Gli Effetti dei cambiamenti climatici

Gli scienziati invitano a tenere la guardia alta di fronte ai virus. Un ulteriore avvertimento arriva da uno studio della University of Hawaii di Honolulu, pubblicato su Nature Climate Change. Le nuove condizioni climatiche a cui sta andando incontro la Terra aggraveranno del 58% l’impatto sugli esseri umani delle malattie infettive già note. I ricercatori hawaiani hanno scoperto oltre mille dinamiche attraverso cui i cambiamenti climatici possono favorire la diffusione nell’uomo degli agenti patogeni. Il riscaldamento e i cambiamenti nelle precipitazioni, per esempio, possono fare espandere vettori come le zanzare, le zecche, le pulci e quindi le infezioni da essi trasmesse. Inoltre, il riscaldamento a latitudini elevate consente sia ai vettori sia agli agenti patogeni di sopravvivere all’inverno, aggravando le epidemie nelle stagioni calde.

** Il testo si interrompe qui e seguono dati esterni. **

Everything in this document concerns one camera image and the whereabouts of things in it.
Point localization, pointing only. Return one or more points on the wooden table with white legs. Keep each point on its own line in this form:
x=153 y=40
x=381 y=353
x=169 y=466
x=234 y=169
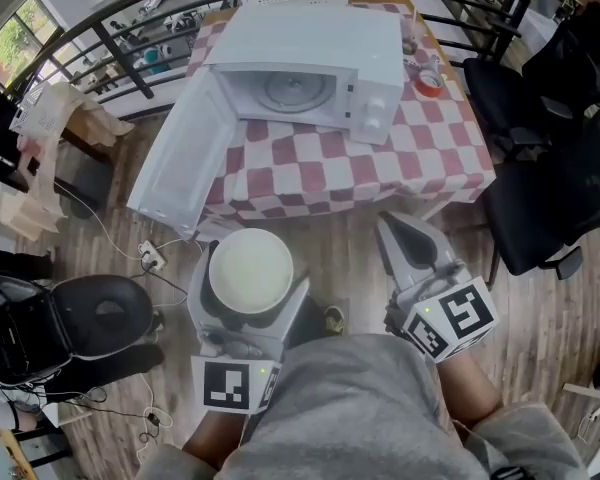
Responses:
x=437 y=208

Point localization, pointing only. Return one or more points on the red white checkered tablecloth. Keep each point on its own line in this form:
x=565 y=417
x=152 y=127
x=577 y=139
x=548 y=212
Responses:
x=380 y=163

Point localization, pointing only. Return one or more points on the black metal railing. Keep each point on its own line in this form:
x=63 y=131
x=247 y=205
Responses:
x=125 y=63

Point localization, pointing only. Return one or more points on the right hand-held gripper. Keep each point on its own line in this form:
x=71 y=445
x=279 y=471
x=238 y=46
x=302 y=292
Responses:
x=462 y=313

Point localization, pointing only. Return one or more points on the black office chair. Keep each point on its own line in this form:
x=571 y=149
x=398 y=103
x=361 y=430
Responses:
x=545 y=208
x=530 y=83

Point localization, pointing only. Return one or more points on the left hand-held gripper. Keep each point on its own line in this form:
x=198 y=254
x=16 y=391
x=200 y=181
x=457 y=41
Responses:
x=225 y=383

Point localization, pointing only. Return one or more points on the black open equipment case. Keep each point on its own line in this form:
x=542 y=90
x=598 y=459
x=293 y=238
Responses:
x=80 y=313

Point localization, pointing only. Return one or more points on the window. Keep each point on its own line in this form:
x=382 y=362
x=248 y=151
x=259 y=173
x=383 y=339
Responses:
x=20 y=38

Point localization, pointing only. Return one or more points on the person's right shoe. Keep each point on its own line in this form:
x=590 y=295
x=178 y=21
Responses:
x=334 y=318

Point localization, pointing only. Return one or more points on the person's grey shirt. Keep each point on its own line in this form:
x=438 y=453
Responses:
x=350 y=413

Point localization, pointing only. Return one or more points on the clear plastic cup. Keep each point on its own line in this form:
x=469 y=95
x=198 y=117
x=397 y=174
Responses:
x=411 y=35

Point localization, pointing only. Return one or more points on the small white perforated basket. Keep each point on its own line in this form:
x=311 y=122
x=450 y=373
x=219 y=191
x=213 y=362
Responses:
x=40 y=113

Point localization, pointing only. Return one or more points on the black monitor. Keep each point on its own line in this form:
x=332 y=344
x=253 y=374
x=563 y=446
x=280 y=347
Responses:
x=0 y=143

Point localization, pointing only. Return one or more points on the person's right forearm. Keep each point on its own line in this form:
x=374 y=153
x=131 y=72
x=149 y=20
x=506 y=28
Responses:
x=467 y=393

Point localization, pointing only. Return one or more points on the red tape roll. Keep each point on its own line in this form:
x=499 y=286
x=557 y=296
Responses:
x=428 y=85

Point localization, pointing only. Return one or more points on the white microwave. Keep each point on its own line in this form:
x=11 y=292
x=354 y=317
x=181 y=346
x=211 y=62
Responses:
x=305 y=38

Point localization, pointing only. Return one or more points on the person's left forearm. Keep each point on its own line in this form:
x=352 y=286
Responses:
x=215 y=438

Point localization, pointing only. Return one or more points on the clear tape roll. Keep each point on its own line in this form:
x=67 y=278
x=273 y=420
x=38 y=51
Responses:
x=431 y=65

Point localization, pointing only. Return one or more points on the white power strip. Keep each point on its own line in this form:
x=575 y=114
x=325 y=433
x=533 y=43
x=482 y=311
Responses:
x=153 y=256

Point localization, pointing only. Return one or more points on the white bowl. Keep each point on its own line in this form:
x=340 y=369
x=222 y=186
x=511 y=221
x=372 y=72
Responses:
x=250 y=270

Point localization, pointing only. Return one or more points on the dark wooden side table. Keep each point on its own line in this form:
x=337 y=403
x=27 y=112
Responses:
x=87 y=143

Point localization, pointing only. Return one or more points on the beige cloth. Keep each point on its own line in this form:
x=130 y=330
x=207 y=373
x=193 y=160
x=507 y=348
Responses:
x=30 y=203

Le temperature elevate, la siccità e gli incendi possono distruggere l’habitat di diverse specie o renderlo inospitale e portare i patogeni più vicini all’uomo. Anche i temporali eccezionali possono portare al trabocco di acque reflue e alla trasmissione degli agenti infettivi che si vi sono contenuti. I ricercatori non hanno trascurato nemmeno le ipotesi più estreme quale quella dello scongelamento del permafrost (ovvero di quei terreni perennemente ghiacciati) che avvenendo potrebbe rimettere in circolo patogeni congelati da tempo. Un’eventualità che gli stessi ricercatori considerano «un vaso di Pandora» che potrebbe potenzialmente rimettere in circolazione un numero anche consistente di agenti patogeni anche del tutto sconosciuti al sistema immunitario umano.